England

Surrey earthquake: Newdigate's second tremor in a week

Seismogram of the Surrey earthquake on Friday 29 June Image copyright British Geological Survey
Image caption Friday's 2.4 magnitude earthquake was at a depth of 5km (3.1 miles) the BGS said

There has been an earthquake in Surrey - the second in a week, the British Geological Survey says.

The tremor with a magnitude of 2.4 felt in Newdigate and Dorking near Gatwick Airport at 06:54 BST was described as "unusual" for this part of Surrey.

A 2.6 magnitude quake was felt in Newdigate, Charlwood and Crawley on Wednesday causing houses and furniture to shake.

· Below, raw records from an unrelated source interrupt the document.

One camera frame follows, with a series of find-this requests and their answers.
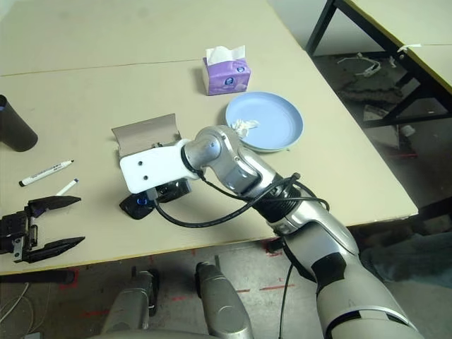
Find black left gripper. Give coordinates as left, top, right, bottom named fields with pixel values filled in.
left=0, top=196, right=86, bottom=264

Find grey glasses case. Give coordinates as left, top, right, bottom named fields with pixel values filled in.
left=112, top=113, right=183, bottom=167

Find white pen blue cap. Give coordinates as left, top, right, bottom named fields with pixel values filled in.
left=55, top=178, right=80, bottom=197

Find white tissue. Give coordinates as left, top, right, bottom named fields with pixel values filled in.
left=230, top=119, right=261, bottom=138

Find white whiteboard marker black tip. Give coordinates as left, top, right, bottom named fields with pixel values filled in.
left=18, top=160, right=75, bottom=187

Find purple tissue pack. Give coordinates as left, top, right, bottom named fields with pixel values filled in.
left=202, top=44, right=253, bottom=97

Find black plastic cup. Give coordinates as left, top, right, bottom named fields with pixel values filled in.
left=0, top=94, right=39, bottom=153

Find grey robot left leg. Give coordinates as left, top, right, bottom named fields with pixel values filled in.
left=102, top=266, right=160, bottom=333

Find grey robot leg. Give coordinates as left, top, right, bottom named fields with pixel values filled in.
left=195, top=261, right=255, bottom=339
left=102, top=266, right=160, bottom=333

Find light blue plate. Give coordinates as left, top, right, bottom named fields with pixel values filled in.
left=225, top=91, right=304, bottom=153

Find grey robot right leg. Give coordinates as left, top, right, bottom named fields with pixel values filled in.
left=195, top=261, right=255, bottom=339

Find dark textured floor mat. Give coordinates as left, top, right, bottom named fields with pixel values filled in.
left=314, top=52, right=424, bottom=114

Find white safety glasses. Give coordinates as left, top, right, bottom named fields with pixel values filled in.
left=337, top=52, right=381, bottom=78

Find white tape strip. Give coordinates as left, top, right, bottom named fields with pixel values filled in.
left=397, top=42, right=423, bottom=54

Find dark cloth bundle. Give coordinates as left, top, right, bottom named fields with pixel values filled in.
left=359, top=229, right=452, bottom=283

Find black table foot bar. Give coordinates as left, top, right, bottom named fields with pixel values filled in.
left=416, top=196, right=452, bottom=220

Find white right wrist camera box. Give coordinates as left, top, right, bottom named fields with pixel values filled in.
left=119, top=139, right=198, bottom=194

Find thin white floor cable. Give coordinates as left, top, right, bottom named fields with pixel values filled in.
left=0, top=282, right=35, bottom=333

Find neighbouring table with metal frame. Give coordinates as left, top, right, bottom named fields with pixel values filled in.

Both quakes were measured at a depth of 5km (3.1 miles).

The BGS tweeted: "Reports describe 'loud bang and the whole house shook like a truck had crashed into it'.

"'The effect of the tremor was as if a truck had impacted the property, the noise was quite loud but very brief, probably lasting less than 2 seconds'."

Liz from Rusper told BBC Surrey: "I heard this noise and felt everything shake. It didn't last very long, but I felt it.

"I actually thought one of my dogs had knocked something over. I didn't associate a bang with an earthquake.

"It was very mild - it was the bang that got me."

Roy McNeil and his wife Judy, from Beare Green, said: "We were having a coffee and the patio windows had a gentle rattle, then the wall and the bed shuddered for a second or so, then stopped.

"We both looked at each other and said 'Was that a little earthquake?'. It certainly felt like one."

'Major faults'

A quake measuring 2.7 was felt in the same area on 1 April, also at a depth of 5km (3.1 miles) - the first recorded tremor in the county for more than 250 years.

Professor Richard Selley from the Mole Valley Geological Society said: "The British Geological Survey map of earthquakes shows there have been earthquakes all along the North Downs from Dover through to Reigate through to Dorking in 1531 and again along the South Downs notably around Chichester in the 19th Century.

"We can understand those because there are major faults in the earth's crust long both the North and the South Downs but until these there has been no record of earthquakes in the Weald.

"It is most unusual but I don't think we should read anything significant into these events."